Creizenach is typical of the era of transition, following the epoch of Moses Mendelssohn. Creizenach was educated in the traditional way, devoting his whole time to Talmudic studies; and he was sixteen years old when he began to acquire the elements of secular knowledge. This was during the French occupation. He studied mathematics with great zeal, and wrote text-books on it. Through his influence a Jewish school was founded in Mayence, whose principal he was, at the same time giving private instruction. He was a very popular teacher, and counted many Christians among his pupils.

In 1825 Creizenach was appointed teacher at the Philanthropin in Frankfort, where he found in I. M. Jost an enthusiastic coworker in pedagogic and reform endeavors. He held services regularly in the hall of the school, and introduced confirmation exercises. His literary works were also devoted to the advocacy of Reform on the basis of rabbinical Judaism. With this object he wrote his "Shulḥan 'Aruk," in which he essayed to prove that the Talmud as a whole was untenable, but that a compromise with modern ideas could be effected in the same dialectical way in which the Rabbis had harmonized the Law with the exigencies of their time. In the later parts of his work, however, he abandoned this view; advocating a return to pure Mosaism, which a year after his death was more distinctly proclaimed as the program of the Frankfort Reformverein, at the head of which was his son Theodor Creizenach.

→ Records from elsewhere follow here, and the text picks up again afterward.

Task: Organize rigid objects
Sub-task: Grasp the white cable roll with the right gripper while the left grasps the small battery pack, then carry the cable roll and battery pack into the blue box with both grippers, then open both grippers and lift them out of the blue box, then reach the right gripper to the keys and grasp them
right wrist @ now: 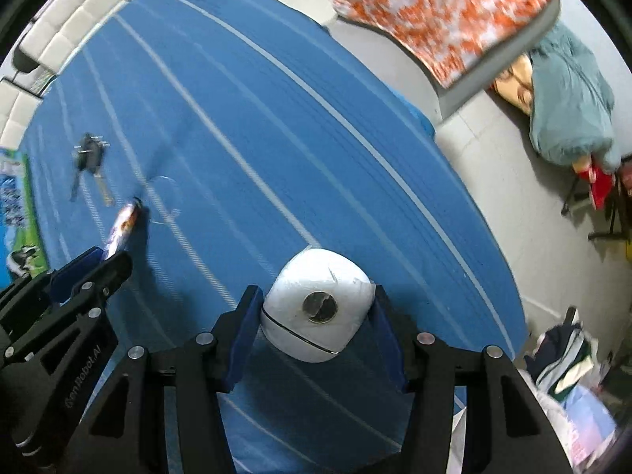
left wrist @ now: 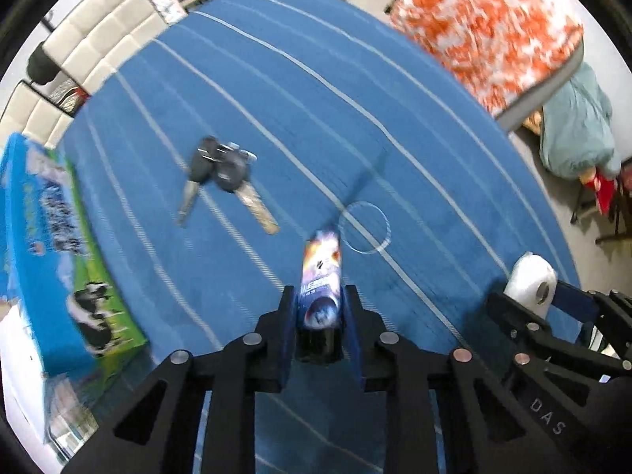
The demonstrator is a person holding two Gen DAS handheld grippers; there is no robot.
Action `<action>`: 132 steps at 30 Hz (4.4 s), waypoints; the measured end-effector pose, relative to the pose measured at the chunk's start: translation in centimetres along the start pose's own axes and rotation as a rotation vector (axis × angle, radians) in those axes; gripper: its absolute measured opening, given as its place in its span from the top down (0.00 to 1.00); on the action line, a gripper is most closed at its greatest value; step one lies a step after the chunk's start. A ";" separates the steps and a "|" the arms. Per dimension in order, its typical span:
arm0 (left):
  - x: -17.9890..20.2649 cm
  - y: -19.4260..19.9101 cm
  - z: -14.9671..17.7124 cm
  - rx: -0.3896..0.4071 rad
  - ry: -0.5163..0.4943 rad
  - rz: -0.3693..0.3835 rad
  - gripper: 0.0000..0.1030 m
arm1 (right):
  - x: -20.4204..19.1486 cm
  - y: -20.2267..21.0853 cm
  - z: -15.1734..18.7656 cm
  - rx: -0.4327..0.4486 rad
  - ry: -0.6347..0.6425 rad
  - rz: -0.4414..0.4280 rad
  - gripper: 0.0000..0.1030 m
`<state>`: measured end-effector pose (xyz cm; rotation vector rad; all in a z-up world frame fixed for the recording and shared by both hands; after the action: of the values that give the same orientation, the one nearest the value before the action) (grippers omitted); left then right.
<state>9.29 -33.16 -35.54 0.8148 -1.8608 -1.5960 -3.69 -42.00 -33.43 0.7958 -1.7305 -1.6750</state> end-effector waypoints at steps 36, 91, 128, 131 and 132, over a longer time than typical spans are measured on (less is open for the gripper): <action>-29.6 25.5 7.6 0.457 0.599 -0.144 0.90 | -32.3 22.2 -0.8 0.318 0.602 -0.305 0.44; -39.1 10.9 15.0 0.123 0.821 -0.035 0.00 | -44.5 0.5 0.7 0.014 0.703 -0.152 0.11; -28.8 18.2 5.0 0.325 0.683 -0.107 0.00 | -22.7 16.2 -9.5 0.332 0.474 -0.079 0.10; -28.8 15.4 4.5 0.284 0.713 -0.088 0.00 | -21.1 11.4 -11.7 0.263 0.464 -0.037 0.10; -28.9 14.5 4.4 0.271 0.721 -0.088 0.00 | -20.8 9.1 -12.5 0.228 0.455 -0.036 0.10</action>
<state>23.84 -7.08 -22.40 1.3844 -1.5188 -0.9060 19.14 -33.84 -24.17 1.2126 -1.5986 -1.2060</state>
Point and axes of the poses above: each gripper's, at about its wrist camera, not at the fingertips, and y roughly against the way its jaws point, x to its right, z to its underside, the point moved 7 cm from there along -y, roughly the way its jaws point, and after that the axes turned 4 degrees about y, right-handed, at the moved point
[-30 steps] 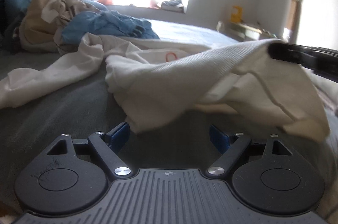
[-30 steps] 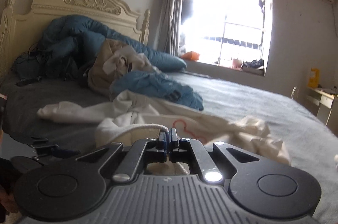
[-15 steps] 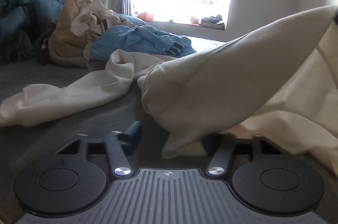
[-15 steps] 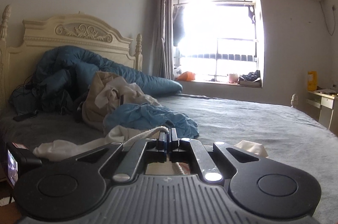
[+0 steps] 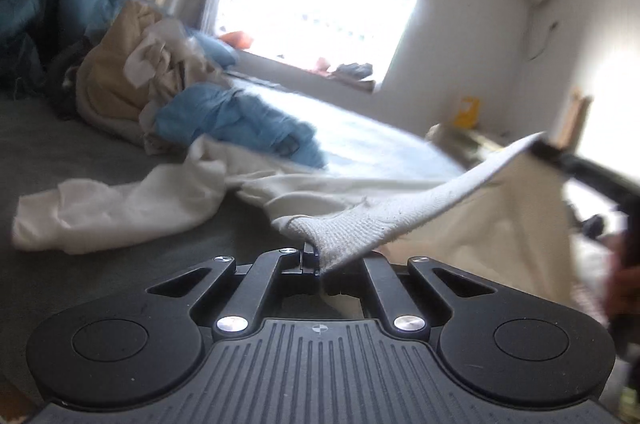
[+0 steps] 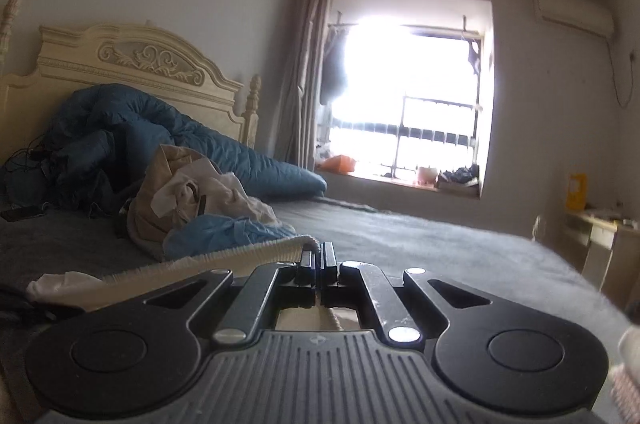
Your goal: Fold clothes
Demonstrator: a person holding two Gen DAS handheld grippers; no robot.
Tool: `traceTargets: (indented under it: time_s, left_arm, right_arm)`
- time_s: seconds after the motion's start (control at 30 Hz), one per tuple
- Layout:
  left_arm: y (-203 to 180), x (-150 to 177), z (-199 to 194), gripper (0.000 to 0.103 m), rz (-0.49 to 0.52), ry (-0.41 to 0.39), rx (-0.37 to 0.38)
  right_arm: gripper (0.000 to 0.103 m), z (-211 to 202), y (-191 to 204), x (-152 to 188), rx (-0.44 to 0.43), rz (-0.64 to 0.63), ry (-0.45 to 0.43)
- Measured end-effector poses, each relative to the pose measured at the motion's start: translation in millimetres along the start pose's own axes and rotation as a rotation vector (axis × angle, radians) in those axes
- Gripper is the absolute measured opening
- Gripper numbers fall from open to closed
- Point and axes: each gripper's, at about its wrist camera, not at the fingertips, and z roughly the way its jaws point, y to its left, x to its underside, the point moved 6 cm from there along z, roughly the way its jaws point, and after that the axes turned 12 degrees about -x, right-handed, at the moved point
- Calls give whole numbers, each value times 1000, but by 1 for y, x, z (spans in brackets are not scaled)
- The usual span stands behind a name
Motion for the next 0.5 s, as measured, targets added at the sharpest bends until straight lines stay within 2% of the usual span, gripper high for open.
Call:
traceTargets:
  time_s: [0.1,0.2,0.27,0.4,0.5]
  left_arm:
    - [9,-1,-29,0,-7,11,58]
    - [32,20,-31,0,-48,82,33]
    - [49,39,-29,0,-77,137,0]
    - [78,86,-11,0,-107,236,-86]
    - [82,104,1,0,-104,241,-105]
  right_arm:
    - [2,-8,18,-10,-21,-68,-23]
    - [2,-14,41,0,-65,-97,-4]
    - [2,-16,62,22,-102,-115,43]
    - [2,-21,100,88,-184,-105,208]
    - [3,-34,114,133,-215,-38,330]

In spite of his Reform tendencies, Creizenach was deeply interested in Hebrew literature, especially in Hebrew fiction, and during the last two years of his life edited with his friend Jost the Hebrew periodical Zion.

==Works==
Creizenach's works are:

- "Versuch über die Parallellentheorie," Mainz, 1822
- "Lehrbuch der Darstellenden Geometrie," ib. 1822
- "Geist der Pharisäischen Lehre," a monthly, ib. 1823-24
- "Ḥeshbon ha-Nefesh, oder Selbstprüfung des Israeliten Während der Busstage," Frankfurt-on-the-Main, 1838
- "Ḥinnuk li-Bene Miẓwah, oder Stunden der Weihe für Israelitische Confirmanden," ib. 1841
- Ibn Ezra's "Yesod Mora" (edited with a German translation), ib. 1840
- "32 Thesen über den Talmud," ib. 1831
- "Lehrbuch der Technischen Geometrie," ib. 1828
- "Lehrbuch der Algebra," Stuttgart and Leipzig, 1835.

His chief work, mentioned above, is "Shulḥan 'Aruk, oder Encyklopädische Darstellung des Mosaischen Gesetzes," etc., in 4 vols.:

1. "Thariag, oder Inbegriff der Mosaischen Vorschriften nach Talmudischer Interpretation," ib. 1833
2. "Shurat ha-Din, Anweisung zur Regulirung des Israelitisch-Religiösen Lebens," etc., ib. 1837
3. "Ḥizzuḳ ha-Torah, oder die Dringlich Gewordene Befestigung der Mosaischen Lehre," etc., ib. 1839
4. "Dorshe ha-Dorot, oder Entwickelungslehre des Mosaischen Ritualgesetzes," etc., ib. 1840.